Gigascience. 2018 Apr 1;7(4):1-8. doi: 10.1093/gigascience/giy032.
The ability of finding complex associations in large omics datasets, assessing their significance, and prioritizing them according to their strength can be of great help in the data exploration phase. Mutual information-based measures of association are particularly promising, in particular after the recent introduction of the TICe and MICe estimators, which combine computational efficiency with superior bias/variance properties. An open-source software implementation of these two measures providing a complete procedure to test their significance would be extremely useful.

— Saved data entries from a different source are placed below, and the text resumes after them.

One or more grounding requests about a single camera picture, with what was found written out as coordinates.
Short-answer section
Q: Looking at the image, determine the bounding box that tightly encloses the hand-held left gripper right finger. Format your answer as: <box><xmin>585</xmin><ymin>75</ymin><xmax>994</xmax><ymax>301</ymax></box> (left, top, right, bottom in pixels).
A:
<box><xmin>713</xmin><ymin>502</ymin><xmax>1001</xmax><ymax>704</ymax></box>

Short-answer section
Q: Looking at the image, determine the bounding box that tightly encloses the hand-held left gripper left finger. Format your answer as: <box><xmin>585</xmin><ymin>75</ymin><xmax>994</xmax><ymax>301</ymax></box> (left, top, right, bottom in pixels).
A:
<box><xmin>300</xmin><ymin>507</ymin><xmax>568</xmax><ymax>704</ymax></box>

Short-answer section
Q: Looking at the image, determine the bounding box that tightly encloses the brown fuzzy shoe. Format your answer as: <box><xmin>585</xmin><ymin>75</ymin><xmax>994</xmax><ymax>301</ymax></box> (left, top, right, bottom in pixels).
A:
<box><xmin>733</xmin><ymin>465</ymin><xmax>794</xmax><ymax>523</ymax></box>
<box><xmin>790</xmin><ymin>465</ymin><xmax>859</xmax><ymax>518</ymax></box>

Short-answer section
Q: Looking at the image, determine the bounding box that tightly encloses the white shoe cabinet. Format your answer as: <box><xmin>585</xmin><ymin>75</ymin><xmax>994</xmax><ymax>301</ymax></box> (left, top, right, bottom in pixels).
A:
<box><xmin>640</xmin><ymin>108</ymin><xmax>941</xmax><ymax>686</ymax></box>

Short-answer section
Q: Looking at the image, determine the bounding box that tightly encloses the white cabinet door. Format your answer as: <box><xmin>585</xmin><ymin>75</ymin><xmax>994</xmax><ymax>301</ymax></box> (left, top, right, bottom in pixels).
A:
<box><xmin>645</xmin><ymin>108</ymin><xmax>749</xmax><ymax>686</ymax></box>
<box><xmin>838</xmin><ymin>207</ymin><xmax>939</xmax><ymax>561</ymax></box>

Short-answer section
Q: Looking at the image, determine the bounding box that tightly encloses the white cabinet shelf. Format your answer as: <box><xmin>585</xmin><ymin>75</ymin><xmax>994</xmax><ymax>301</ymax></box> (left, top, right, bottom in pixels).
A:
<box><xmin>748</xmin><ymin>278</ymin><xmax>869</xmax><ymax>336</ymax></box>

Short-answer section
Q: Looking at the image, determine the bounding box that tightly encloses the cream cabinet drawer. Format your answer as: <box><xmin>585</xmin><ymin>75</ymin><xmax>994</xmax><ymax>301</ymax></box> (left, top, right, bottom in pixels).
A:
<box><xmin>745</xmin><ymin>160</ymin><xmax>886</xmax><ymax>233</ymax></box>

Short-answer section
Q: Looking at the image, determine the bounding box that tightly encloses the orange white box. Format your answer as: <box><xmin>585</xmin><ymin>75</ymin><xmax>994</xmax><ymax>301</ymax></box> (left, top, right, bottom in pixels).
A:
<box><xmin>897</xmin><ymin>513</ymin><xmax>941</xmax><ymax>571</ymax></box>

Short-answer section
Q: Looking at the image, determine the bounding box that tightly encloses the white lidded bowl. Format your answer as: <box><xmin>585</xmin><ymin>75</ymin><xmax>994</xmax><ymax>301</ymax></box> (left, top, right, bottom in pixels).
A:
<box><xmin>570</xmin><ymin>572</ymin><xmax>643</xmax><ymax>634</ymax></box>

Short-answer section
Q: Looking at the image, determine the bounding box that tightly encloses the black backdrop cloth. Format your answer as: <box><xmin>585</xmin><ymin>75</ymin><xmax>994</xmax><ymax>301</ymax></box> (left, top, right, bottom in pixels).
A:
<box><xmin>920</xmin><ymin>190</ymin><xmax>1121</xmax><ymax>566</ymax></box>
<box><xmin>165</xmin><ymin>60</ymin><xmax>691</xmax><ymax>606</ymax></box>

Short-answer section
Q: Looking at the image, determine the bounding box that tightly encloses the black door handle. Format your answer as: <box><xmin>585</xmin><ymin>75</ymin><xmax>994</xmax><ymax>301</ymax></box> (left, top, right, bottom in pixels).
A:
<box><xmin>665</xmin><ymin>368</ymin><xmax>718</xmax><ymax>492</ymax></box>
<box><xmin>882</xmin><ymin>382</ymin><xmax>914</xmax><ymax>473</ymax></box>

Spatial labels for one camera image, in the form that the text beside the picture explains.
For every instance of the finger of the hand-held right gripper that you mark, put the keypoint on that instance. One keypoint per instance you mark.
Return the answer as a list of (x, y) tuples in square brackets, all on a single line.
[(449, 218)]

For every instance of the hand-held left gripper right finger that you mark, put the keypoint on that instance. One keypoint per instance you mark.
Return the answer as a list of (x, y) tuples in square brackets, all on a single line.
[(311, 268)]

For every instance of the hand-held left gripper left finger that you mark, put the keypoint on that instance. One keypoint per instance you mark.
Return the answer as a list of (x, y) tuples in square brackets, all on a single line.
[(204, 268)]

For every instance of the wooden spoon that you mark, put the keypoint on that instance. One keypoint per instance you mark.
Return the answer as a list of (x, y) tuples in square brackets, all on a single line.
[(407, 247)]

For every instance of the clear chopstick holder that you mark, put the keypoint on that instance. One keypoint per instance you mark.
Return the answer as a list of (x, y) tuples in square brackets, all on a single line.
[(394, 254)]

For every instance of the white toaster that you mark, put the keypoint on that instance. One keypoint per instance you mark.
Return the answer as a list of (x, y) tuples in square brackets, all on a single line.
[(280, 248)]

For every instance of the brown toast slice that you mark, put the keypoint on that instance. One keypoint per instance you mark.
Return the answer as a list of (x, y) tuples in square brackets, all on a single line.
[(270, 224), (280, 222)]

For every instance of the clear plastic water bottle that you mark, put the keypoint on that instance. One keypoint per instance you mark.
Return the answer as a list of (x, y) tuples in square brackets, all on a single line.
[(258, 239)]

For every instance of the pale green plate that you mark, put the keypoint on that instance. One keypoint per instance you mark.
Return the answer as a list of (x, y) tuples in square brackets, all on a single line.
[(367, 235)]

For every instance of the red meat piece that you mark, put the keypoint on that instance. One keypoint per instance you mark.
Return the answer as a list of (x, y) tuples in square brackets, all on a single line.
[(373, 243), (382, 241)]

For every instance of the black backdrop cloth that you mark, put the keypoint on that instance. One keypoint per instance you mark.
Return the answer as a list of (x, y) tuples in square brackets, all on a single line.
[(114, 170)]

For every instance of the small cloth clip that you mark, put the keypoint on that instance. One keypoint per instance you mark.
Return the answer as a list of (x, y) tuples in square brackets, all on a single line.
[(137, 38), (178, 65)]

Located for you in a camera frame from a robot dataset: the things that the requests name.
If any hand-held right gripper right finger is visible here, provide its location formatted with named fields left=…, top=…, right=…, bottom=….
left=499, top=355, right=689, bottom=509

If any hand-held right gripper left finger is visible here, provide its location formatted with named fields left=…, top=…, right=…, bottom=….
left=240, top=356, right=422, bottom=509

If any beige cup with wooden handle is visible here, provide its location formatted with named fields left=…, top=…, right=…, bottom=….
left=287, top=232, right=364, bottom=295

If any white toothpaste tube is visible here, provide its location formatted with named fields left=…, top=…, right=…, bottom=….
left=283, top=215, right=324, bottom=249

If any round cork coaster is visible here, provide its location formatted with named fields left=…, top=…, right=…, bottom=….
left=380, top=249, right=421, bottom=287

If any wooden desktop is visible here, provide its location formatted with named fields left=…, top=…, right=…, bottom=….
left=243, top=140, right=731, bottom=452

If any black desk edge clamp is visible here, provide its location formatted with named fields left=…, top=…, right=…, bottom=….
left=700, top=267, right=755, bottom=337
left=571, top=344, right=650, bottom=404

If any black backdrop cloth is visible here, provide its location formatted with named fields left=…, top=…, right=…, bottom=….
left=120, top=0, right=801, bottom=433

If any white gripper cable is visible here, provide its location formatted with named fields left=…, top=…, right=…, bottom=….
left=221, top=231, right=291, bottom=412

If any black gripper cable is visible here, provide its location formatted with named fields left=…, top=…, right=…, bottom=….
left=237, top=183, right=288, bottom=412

Here, we present MICtools, a comprehensive and effective pipeline that combines TICe and MICe into a multistep procedure that allows the identification of relationships of various degrees of complexity. MICtools calculates their strength assessing statistical significance using a permutation-based strategy. The performances of the proposed approach are assessed by an extensive investigation in synthetic datasets and an example of a potential application on a metagenomic dataset is also illustrated.
We show that MICtools, combining TICe and MICe, is able to highlight associations that would not be captured by conventional strategies.
在数据探索阶段,发现大型组学数据集中复杂关联的能力、评估其显著性并根据其强度对其进行优先级排序,可能会有很大帮助。基于互信息的关联度量方法特别有前途,特别是在最近引入了 TICe 和 MICe 估计量之后,它们将计算效率与优越的偏差/方差特性结合在一起。一个开源软件实现这两种度量标准,并提供一个完整的程序来测试它们的显著性,将是非常有用的。
在这里,我们提出了 MICtools,这是一个全面有效的管道,将 TICe 和 MICe 结合到一个多步骤的过程中,该过程允许识别各种复杂程度的关系。MICtools 使用基于排列的策略来计算它们的强度,并评估统计显著性。通过在合成数据集上的广泛调查和对宏基因组数据集的潜在应用示例,评估了所提出方法的性能。
我们表明,MICtools 将 TICe 和 MICe 结合在一起,能够突出传统策略无法捕捉到的关联。